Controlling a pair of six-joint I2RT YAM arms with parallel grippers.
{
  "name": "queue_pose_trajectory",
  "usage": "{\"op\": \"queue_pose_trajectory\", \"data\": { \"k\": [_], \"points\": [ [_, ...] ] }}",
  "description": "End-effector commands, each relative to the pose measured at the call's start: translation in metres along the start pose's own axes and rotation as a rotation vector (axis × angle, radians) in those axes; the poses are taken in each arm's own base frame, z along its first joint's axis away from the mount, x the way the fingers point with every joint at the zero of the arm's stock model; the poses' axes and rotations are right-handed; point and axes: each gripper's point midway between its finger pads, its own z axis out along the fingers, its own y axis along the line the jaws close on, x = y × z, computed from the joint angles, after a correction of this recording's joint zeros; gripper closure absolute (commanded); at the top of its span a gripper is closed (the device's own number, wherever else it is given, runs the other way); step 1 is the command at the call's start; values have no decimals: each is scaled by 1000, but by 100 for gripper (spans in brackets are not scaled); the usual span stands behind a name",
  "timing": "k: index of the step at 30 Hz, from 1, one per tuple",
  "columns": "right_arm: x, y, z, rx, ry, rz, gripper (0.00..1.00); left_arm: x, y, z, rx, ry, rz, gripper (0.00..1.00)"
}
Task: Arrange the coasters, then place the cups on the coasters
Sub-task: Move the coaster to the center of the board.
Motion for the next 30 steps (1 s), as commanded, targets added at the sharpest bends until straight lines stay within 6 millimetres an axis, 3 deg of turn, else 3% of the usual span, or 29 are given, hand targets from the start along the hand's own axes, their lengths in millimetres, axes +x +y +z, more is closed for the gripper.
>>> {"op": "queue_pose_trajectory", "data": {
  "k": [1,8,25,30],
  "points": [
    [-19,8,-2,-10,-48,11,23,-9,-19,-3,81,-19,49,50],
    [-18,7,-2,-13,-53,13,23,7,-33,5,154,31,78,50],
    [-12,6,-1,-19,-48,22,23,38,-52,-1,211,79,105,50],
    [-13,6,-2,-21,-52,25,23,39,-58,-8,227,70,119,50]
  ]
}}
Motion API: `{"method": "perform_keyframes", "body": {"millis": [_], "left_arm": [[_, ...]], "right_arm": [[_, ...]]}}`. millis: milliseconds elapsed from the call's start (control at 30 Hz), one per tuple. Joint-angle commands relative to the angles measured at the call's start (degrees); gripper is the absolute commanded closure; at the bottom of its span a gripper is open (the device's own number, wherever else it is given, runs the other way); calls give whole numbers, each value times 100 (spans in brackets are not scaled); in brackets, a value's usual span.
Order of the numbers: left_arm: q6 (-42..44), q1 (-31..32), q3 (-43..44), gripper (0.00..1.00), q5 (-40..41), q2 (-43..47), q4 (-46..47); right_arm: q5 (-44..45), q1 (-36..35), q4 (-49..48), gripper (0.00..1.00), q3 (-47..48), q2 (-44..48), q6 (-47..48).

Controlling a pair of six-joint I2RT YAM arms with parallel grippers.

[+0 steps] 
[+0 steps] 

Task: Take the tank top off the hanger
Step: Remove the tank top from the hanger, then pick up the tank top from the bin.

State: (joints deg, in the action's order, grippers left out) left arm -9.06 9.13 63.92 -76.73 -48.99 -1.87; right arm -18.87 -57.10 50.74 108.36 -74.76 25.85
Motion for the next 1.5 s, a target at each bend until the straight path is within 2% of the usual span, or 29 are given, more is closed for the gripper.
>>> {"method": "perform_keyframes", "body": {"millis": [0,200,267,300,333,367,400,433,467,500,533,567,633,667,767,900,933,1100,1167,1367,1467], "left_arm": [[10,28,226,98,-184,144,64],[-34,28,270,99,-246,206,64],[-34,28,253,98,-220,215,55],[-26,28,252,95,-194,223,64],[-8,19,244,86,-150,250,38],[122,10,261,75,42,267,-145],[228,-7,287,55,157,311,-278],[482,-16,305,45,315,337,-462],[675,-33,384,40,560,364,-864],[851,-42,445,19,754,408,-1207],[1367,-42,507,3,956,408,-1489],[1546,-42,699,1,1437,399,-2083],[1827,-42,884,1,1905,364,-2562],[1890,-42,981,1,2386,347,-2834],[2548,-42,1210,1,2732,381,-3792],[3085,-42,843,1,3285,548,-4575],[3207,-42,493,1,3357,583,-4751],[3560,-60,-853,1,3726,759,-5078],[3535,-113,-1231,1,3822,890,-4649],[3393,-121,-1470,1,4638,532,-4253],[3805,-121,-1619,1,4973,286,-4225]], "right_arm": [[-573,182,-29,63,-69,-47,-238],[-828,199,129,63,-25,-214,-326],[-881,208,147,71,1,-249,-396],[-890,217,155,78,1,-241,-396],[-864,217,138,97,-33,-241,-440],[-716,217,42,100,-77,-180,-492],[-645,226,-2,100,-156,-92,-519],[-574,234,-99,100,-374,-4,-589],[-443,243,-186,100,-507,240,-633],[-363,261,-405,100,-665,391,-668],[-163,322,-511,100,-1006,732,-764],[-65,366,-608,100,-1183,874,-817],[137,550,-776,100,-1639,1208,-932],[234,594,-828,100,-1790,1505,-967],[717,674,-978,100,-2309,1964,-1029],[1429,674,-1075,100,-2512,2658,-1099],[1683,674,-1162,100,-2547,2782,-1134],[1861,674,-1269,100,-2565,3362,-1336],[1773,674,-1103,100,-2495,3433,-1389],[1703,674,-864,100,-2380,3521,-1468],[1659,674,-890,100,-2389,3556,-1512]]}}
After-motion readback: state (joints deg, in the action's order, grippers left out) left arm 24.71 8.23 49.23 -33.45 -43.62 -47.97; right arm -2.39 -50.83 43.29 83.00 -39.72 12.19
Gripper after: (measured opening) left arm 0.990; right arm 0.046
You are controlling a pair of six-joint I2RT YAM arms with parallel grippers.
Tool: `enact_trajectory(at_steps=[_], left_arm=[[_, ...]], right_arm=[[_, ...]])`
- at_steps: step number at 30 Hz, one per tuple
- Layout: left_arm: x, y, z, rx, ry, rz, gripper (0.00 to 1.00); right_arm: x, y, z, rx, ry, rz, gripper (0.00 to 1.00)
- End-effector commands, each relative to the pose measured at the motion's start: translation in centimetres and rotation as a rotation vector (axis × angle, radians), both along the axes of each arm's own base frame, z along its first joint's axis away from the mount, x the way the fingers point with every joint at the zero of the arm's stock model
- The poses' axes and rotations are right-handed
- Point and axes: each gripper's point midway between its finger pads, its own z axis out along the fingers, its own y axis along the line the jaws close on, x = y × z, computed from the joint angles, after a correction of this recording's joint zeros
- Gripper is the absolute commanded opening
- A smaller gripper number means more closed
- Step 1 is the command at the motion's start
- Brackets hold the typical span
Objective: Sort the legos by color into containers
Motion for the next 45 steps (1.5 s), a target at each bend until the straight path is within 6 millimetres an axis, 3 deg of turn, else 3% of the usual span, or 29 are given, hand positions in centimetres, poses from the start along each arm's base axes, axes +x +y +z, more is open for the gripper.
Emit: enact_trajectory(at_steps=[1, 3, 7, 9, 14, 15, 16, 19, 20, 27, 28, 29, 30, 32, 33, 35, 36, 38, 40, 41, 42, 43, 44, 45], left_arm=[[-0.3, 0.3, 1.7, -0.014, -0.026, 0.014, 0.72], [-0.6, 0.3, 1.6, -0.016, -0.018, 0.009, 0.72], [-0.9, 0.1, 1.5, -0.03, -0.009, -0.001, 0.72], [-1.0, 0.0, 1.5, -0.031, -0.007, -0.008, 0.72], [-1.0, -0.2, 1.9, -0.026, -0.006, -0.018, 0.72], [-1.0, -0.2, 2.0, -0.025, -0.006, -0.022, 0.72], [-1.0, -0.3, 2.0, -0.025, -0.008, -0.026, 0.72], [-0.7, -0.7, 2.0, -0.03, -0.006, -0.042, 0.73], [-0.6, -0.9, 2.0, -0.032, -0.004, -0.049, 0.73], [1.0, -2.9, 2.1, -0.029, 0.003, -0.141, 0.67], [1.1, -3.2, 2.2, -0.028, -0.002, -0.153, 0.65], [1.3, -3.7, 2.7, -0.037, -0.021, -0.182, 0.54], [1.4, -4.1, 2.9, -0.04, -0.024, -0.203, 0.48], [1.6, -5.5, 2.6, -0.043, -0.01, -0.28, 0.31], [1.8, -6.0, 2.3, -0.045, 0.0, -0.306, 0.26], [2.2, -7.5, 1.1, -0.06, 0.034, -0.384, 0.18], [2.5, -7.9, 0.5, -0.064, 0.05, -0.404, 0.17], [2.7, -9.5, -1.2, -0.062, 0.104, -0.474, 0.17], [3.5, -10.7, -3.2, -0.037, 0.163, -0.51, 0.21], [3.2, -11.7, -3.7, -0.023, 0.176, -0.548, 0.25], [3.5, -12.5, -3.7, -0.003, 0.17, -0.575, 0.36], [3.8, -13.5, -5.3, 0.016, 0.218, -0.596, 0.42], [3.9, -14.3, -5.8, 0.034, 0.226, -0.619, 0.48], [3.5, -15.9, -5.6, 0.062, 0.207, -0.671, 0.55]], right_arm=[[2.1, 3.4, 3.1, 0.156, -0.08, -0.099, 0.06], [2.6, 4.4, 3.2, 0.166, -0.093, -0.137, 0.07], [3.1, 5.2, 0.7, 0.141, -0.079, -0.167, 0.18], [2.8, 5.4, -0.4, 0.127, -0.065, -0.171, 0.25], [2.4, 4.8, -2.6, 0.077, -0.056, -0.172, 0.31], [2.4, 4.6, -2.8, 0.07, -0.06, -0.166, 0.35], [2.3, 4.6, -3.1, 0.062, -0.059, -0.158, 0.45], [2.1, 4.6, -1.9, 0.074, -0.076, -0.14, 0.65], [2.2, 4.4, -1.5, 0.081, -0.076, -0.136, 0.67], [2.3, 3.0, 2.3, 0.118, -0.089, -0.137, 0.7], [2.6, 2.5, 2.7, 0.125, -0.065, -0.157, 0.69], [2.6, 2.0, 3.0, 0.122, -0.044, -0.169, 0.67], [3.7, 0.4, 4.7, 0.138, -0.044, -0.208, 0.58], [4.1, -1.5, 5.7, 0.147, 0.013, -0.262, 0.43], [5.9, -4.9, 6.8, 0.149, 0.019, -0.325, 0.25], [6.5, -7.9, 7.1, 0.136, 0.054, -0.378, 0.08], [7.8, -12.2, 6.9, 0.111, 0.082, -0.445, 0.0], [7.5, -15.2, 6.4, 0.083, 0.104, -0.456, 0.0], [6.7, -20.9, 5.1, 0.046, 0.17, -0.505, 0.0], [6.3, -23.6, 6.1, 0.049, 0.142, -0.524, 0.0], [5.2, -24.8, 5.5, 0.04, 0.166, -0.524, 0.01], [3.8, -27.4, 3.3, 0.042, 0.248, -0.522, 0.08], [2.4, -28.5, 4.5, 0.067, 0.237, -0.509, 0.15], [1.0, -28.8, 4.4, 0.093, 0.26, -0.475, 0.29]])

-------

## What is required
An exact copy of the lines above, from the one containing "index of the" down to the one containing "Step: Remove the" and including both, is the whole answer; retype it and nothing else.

## Your response
  "timing": "k: index of the step at 30 Hz, from 1, one per tuple",
  "columns": "right_arm: x, y, z, rx, ry, rz, gripper (0.00..1.00); left_arm: x, y, z, rx, ry, rz, gripper (0.00..1.00)"
}
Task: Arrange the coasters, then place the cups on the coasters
Sub-task: Move the coaster to the center of the board.
Motion for the next 30 steps (1 s), as commanded, targets added at the sharpest bends until straight lines stay within 6 millimetres an axis, 3 deg of turn, else 3% of the usual span, or 29 are given, hand targets from the start along the hand's own axes, their lengths in millimetres, axes +x +y +z, more is closed for the gripper.
>>> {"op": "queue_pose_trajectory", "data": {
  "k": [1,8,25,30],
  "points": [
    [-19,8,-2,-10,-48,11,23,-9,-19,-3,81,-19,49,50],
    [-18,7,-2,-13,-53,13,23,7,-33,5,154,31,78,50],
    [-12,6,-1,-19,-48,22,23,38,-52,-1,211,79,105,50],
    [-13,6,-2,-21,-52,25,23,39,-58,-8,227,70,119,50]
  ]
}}
Motion API: `{"method": "perform_keyframes", "body": {"millis": [_], "left_arm": [[_, ...]], "right_arm": [[_, ...]]}}`. millis: milliseconds elapsed from the call's start (control at 30 Hz), one per tuple. Joint-angle commands relative to the angles measured at the call's start (degrees); gripper is the absolute commanded closure; at the bottom of its span a gripper is open (the device's own number, wherever else it is given, runs the other way); calls give whole numbers, each value times 100 (spans in brackets are not scaled); in brackets, a value's usual span.
Order of the numbers: left_arm: q6 (-42..44), q1 (-31..32), q3 (-43..44), gripper (0.00..1.00), q5 (-40..41), q2 (-43..47), q4 (-46..47); right_arm: q5 (-44..45), q1 (-36..35), q4 (-49..48), gripper (0.00..1.00), q3 (-47..48), q2 (-44..48), q6 (-47..48).

Controlling a pair of six-joint I2RT YAM arms with parallel grippers.

[+0 steps] 
[+0 steps] 

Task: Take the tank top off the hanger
Step: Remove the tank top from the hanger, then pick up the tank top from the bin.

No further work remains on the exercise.